_Material for this task_
☆ ☆ ☆
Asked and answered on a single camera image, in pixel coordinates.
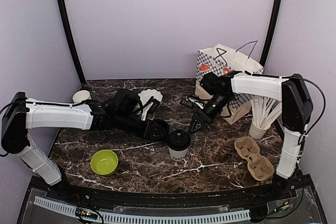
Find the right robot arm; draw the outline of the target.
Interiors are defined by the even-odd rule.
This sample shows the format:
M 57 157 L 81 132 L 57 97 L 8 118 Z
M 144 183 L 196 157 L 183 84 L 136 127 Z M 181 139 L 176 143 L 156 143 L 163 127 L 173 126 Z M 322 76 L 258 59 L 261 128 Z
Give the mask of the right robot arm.
M 281 102 L 284 143 L 276 175 L 288 179 L 296 169 L 301 146 L 312 130 L 308 124 L 313 103 L 307 82 L 299 74 L 275 77 L 232 71 L 219 77 L 213 72 L 207 73 L 201 79 L 201 87 L 212 98 L 194 113 L 188 133 L 192 135 L 208 128 L 235 94 L 257 95 Z

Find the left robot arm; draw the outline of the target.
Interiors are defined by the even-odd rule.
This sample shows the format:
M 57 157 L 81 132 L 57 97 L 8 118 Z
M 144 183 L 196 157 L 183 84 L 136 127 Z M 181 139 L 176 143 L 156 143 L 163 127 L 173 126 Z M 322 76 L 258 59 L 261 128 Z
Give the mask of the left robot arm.
M 37 173 L 63 201 L 74 197 L 61 168 L 53 163 L 29 136 L 30 129 L 41 127 L 74 128 L 90 131 L 122 130 L 149 141 L 163 141 L 169 133 L 164 120 L 141 119 L 140 114 L 158 100 L 151 95 L 142 102 L 140 96 L 121 89 L 104 102 L 84 100 L 79 103 L 56 103 L 29 99 L 24 92 L 15 94 L 1 109 L 1 146 L 6 154 L 18 156 Z

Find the white paper coffee cup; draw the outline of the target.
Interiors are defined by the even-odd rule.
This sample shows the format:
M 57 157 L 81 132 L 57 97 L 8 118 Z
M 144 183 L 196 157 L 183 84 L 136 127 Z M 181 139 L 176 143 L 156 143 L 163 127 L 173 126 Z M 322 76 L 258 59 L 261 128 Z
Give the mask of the white paper coffee cup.
M 171 159 L 173 159 L 176 162 L 182 161 L 185 158 L 188 151 L 188 147 L 168 146 L 168 148 Z

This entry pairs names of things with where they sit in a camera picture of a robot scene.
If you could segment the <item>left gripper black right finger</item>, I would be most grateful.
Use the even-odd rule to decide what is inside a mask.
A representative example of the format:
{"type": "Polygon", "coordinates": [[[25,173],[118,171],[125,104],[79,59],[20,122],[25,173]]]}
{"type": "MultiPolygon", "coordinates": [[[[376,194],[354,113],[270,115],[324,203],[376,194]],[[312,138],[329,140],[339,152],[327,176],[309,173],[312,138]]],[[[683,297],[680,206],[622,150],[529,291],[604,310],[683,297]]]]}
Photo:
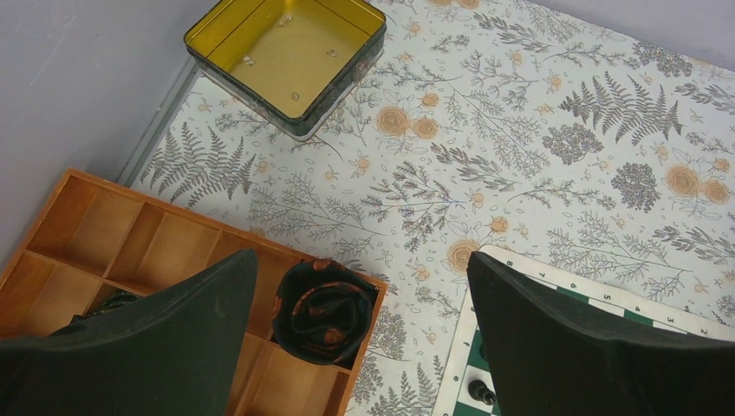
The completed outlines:
{"type": "Polygon", "coordinates": [[[467,275],[503,414],[733,414],[731,341],[613,315],[479,251],[467,275]]]}

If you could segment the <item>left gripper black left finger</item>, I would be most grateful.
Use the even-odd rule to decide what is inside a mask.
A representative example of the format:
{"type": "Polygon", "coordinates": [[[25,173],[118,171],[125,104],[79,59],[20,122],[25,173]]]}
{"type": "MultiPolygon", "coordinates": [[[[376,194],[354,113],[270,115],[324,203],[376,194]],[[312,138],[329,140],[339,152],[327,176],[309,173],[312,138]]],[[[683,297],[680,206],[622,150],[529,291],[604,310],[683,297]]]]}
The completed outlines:
{"type": "Polygon", "coordinates": [[[50,335],[2,341],[2,414],[225,414],[257,267],[239,250],[50,335]]]}

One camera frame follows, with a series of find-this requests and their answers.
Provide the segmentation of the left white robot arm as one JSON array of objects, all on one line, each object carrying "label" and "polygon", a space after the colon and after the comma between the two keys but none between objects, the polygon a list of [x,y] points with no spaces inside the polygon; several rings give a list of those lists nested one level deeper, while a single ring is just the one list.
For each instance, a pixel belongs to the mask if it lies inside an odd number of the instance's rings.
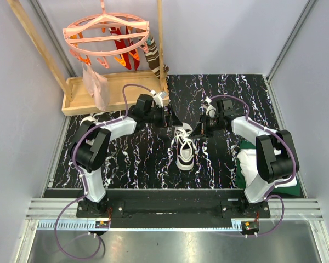
[{"label": "left white robot arm", "polygon": [[147,124],[169,128],[181,126],[182,122],[169,105],[162,104],[162,94],[141,94],[124,116],[108,122],[85,120],[80,124],[70,145],[70,157],[84,187],[84,194],[77,199],[82,212],[101,217],[110,211],[101,176],[109,144],[140,131]]}]

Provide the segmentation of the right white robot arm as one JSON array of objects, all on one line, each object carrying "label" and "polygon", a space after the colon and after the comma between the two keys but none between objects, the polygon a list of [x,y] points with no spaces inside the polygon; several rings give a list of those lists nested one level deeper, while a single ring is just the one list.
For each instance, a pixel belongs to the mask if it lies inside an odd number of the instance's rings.
[{"label": "right white robot arm", "polygon": [[215,131],[227,130],[243,137],[256,147],[257,175],[248,184],[238,203],[238,211],[244,217],[257,212],[268,194],[278,186],[291,182],[299,171],[299,162],[292,135],[287,130],[272,130],[249,117],[249,106],[243,110],[233,107],[231,95],[206,98],[202,104],[206,110],[200,122],[191,132],[191,139],[210,138]]}]

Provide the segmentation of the black marble mat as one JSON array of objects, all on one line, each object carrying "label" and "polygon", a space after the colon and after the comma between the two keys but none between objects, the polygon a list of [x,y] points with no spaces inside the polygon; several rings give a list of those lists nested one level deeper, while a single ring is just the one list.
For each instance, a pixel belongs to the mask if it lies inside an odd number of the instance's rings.
[{"label": "black marble mat", "polygon": [[[262,75],[170,75],[169,98],[178,118],[195,127],[206,97],[229,94],[250,107],[249,116],[271,129],[279,127],[270,94]],[[238,154],[248,148],[243,138],[218,131],[207,140],[197,140],[194,166],[182,171],[177,166],[174,129],[147,125],[133,135],[114,140],[101,167],[106,188],[236,188],[243,187]]]}]

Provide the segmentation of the wooden tray rack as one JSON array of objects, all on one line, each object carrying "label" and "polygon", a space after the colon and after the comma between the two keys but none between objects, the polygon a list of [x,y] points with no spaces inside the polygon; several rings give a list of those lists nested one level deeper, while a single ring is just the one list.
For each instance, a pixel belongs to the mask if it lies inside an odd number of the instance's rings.
[{"label": "wooden tray rack", "polygon": [[[46,62],[58,85],[63,90],[63,114],[66,116],[75,116],[99,112],[93,99],[87,94],[81,77],[64,78],[62,71],[21,3],[19,1],[8,1],[8,4]],[[164,73],[164,70],[160,70],[160,78],[157,78],[150,70],[112,73],[105,77],[109,80],[110,87],[110,103],[107,108],[109,112],[124,110],[126,108],[122,96],[122,87],[125,84],[135,83],[153,88],[157,92],[168,92],[167,74]]]}]

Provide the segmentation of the green folded cloth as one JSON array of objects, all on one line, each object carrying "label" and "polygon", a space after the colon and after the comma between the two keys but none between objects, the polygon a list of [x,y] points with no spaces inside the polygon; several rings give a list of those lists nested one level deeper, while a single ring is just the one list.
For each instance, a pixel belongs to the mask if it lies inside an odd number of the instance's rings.
[{"label": "green folded cloth", "polygon": [[[249,186],[258,174],[256,147],[249,141],[240,143],[240,150],[236,160],[236,178],[235,185],[237,188],[245,189]],[[300,195],[300,184],[297,178],[292,182],[278,186],[273,193],[284,193],[292,196]]]}]

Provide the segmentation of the red sock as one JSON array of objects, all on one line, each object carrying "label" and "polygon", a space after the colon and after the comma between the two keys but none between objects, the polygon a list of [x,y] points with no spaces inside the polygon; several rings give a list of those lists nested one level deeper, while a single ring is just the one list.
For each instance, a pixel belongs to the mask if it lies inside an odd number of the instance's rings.
[{"label": "red sock", "polygon": [[[110,27],[109,31],[110,31],[110,34],[112,36],[121,36],[122,35],[122,33],[120,31],[120,28]],[[114,43],[116,45],[117,50],[126,48],[126,44],[125,44],[123,39],[114,40]],[[125,67],[126,69],[128,69],[128,70],[132,69],[132,66],[131,66],[131,63],[130,63],[129,56],[128,56],[127,52],[116,55],[115,60],[119,64],[121,64],[123,67]]]},{"label": "red sock", "polygon": [[[132,28],[127,26],[126,27],[126,34],[131,34],[131,32],[132,32]],[[140,56],[139,56],[137,48],[131,50],[129,52],[129,54],[133,58],[134,70],[136,71],[138,69],[138,67],[140,66]]]}]

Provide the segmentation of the brown striped sock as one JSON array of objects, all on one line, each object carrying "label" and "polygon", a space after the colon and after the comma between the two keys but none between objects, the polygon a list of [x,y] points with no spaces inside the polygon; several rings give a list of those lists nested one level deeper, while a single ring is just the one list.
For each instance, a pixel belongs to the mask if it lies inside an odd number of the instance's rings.
[{"label": "brown striped sock", "polygon": [[145,58],[148,63],[148,67],[154,73],[154,75],[160,79],[160,54],[152,35],[149,35],[148,39],[146,40],[146,45],[148,52],[145,53]]}]

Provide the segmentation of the translucent plastic bag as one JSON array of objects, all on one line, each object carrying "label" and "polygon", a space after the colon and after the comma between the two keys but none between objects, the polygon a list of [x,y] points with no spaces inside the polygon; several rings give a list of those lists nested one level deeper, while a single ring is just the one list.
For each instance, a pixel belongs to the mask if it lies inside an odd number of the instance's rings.
[{"label": "translucent plastic bag", "polygon": [[107,78],[95,72],[87,64],[83,64],[82,71],[83,84],[89,95],[94,98],[96,108],[106,112],[110,100]]}]

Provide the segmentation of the pink round clip hanger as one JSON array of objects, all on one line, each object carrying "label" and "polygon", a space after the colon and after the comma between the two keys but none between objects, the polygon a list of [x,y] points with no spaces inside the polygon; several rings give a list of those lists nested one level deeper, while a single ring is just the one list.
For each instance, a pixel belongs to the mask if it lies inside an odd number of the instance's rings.
[{"label": "pink round clip hanger", "polygon": [[[71,55],[89,66],[91,58],[94,57],[101,66],[109,68],[108,59],[115,60],[116,55],[127,52],[131,70],[134,70],[133,58],[129,52],[135,48],[138,53],[140,49],[148,51],[146,40],[150,35],[150,23],[131,14],[108,13],[104,1],[101,1],[100,5],[101,14],[81,18],[63,29],[63,38]],[[132,28],[131,34],[126,34],[127,26]],[[120,28],[122,35],[112,36],[110,27]],[[126,48],[117,50],[114,43],[117,39],[123,39]]]}]

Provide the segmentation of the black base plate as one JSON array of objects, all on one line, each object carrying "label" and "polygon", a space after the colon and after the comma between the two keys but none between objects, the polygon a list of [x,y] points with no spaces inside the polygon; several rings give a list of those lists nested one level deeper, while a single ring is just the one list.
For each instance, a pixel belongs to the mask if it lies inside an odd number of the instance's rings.
[{"label": "black base plate", "polygon": [[256,211],[241,213],[237,201],[219,199],[113,199],[102,214],[92,212],[85,202],[78,205],[78,218],[111,216],[111,227],[155,229],[233,228],[233,219],[268,219],[270,211],[262,204]]}]

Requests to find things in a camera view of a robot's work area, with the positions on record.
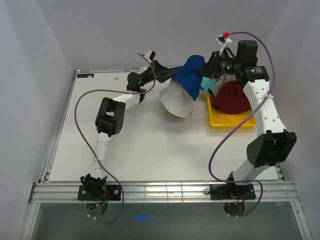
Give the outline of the white bucket hat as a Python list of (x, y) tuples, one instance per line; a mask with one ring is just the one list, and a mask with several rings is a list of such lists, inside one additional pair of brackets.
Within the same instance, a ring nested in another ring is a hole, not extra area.
[(168, 112), (177, 115), (191, 113), (196, 104), (196, 101), (191, 98), (183, 86), (172, 79), (167, 87), (159, 91), (159, 98)]

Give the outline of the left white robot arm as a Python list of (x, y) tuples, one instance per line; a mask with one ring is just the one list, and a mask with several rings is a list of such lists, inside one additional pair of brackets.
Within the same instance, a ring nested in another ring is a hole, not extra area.
[(96, 126), (96, 147), (89, 146), (93, 151), (95, 160), (86, 176), (80, 181), (95, 200), (100, 200), (106, 195), (106, 178), (108, 173), (102, 168), (102, 163), (107, 156), (107, 151), (117, 134), (123, 128), (125, 111), (140, 104), (146, 93), (143, 86), (156, 81), (164, 83), (174, 76), (177, 71), (161, 65), (157, 60), (148, 59), (149, 67), (142, 73), (131, 72), (127, 76), (127, 92), (114, 98), (105, 97), (102, 99), (95, 119)]

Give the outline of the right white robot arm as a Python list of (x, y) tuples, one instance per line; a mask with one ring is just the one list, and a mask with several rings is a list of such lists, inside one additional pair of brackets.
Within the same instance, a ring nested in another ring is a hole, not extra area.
☆ ☆ ☆
_What is required_
Copy out all lines above that include the string "things".

_Response_
This entry pairs names of things with where they sit in a camera picture of a robot scene.
Requests to find things in a camera view of a robot's work area, with the positions on record.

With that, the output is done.